CINInit, and CINDispose) are housekeeping routines, called at specific times to give you the opportunity to take care of specialized tasks with your CIN. For instance, CINLoad is called when a VI is first loaded. If you need to accomplish some special task when your VI is first loaded, put the code for that task in the CINLoad routine. To do this, first remove the UseDefaultCINLoad macro, and then write your CINLoad routine as follows:

CIN MgErr CINLoad(RsrcFile reserved) {

Unused (reserved)

/* your code goes here */

return noErr;

}

In general, you only need to write the CINRun routine. The other routines are mainly supplied for those instances in which you have special initialization needs, such as when your CIN must maintain some information across calls, and you want to preallocate or initialize global state information. The following code shows how to fill out the CINRun routine from the previously shown LabVIEW-generated .c file to multiply a number by two. This code is included for illustrative purposes. Chapter 2, CIN Parameter Passing, discusses in depth how LabVIEW passes data to a CIN, with several examples.
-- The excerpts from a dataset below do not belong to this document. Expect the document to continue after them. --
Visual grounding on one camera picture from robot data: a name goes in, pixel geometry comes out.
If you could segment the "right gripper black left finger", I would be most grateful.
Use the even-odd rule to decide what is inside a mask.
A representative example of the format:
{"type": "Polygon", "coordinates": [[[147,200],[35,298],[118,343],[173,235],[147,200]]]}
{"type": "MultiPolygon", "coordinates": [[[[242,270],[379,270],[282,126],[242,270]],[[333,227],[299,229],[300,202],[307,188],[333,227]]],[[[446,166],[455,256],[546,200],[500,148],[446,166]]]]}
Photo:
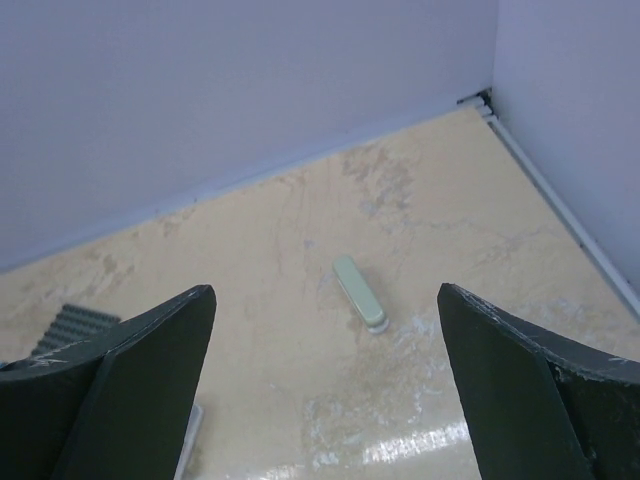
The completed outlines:
{"type": "Polygon", "coordinates": [[[214,289],[197,285],[2,367],[2,478],[173,478],[215,312],[214,289]]]}

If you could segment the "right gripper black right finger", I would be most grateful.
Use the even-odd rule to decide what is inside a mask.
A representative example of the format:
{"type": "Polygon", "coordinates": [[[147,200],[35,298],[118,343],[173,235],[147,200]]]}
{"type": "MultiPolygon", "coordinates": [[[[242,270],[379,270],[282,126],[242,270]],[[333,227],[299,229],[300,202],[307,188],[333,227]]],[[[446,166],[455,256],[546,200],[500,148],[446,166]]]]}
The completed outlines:
{"type": "Polygon", "coordinates": [[[437,304],[482,478],[638,478],[637,362],[455,284],[441,285],[437,304]]]}

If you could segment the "light blue stapler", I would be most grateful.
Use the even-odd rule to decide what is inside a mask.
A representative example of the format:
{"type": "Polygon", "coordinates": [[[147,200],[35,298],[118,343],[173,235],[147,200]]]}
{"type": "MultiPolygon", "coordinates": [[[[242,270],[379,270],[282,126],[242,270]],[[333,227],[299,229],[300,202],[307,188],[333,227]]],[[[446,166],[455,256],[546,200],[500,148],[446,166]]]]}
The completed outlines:
{"type": "Polygon", "coordinates": [[[184,436],[181,454],[180,454],[179,461],[174,474],[174,480],[184,479],[185,472],[189,465],[189,461],[191,459],[194,446],[196,444],[197,435],[200,430],[203,417],[204,417],[203,408],[198,404],[194,404],[192,406],[192,409],[189,415],[188,425],[187,425],[186,433],[184,436]]]}
CIN MgErr CINRun(int32 *num_in, int32 *num_out) {

*num_out = *num_in * 2;

return noErr;

}

Special Macintosh Considerations

If you compile your code for a 68K Macintosh, there are certain circumstances under which you must use the ENTERLVSB and LEAVELVSB macros at the entry and exit of some functions. These macros ensure that the global context register (A5 for MPW builds, A4 for Symantec/THINK and Metrowerks builds) for your CIN is established during your function, and that the caller's is saved and restored. This is necessary to enable you to reference global variables, call external subroutines, and call LabVIEW routines such as those described in subsequent chapters.

Chapter 1 CIN Overview

You need not use these macros in any of the seven predefined entry points (CINRun, CINLoad, CINUnload, CINSave, CINInit,

CINDispose, CINAbort), because the CIN libraries already establish and restore the global context before and after calling these routines. Using them here would be harmless, but unnecessary.

However, if you create any other entry points to your CIN, you should use these macros. You create another entry point to your CIN whenever you pass the address of one of your functions to some other piece of code that may call your function later. An example of this would be in the use of the QSort routine in the LabVIEW support manager (described in the Online Reference or online manual). You must pass a comparison routine to QSort. This routine gets called directly by QSort, without going through the CIN library. Therefore it is your responsibility to set up your global context with ENTERLVSB and

LEAVELVSB.

To use these macros properly, place the ENTERLVSB macro at the beginning of your function between your local variables and the first statement of the function. Place the LEAVELVSB macro at the end of your function just before returning, as in the following example.

CStr gNameTable[kNNames];

int32 MyComparisonProc(int32 *pa, int32 * pb)

{

int32 comparisonResult;

ENTERLVSB

comparisonResult = StrCmp(gNameTable[*pa], gNameTable[*pb]);

LEAVELVSB

return comparisonResult;

}

The function MyComparisonProc is an example of a routine that might be passed to the QSort routine. Because it explicitly references a global variable (gNameTable), it must use the ENTERLVSB and LEAVELVSB macros. There are other things that can implicitly reference globals. Depending on the compiler and settings of various options, literal strings may also be referenced as globals.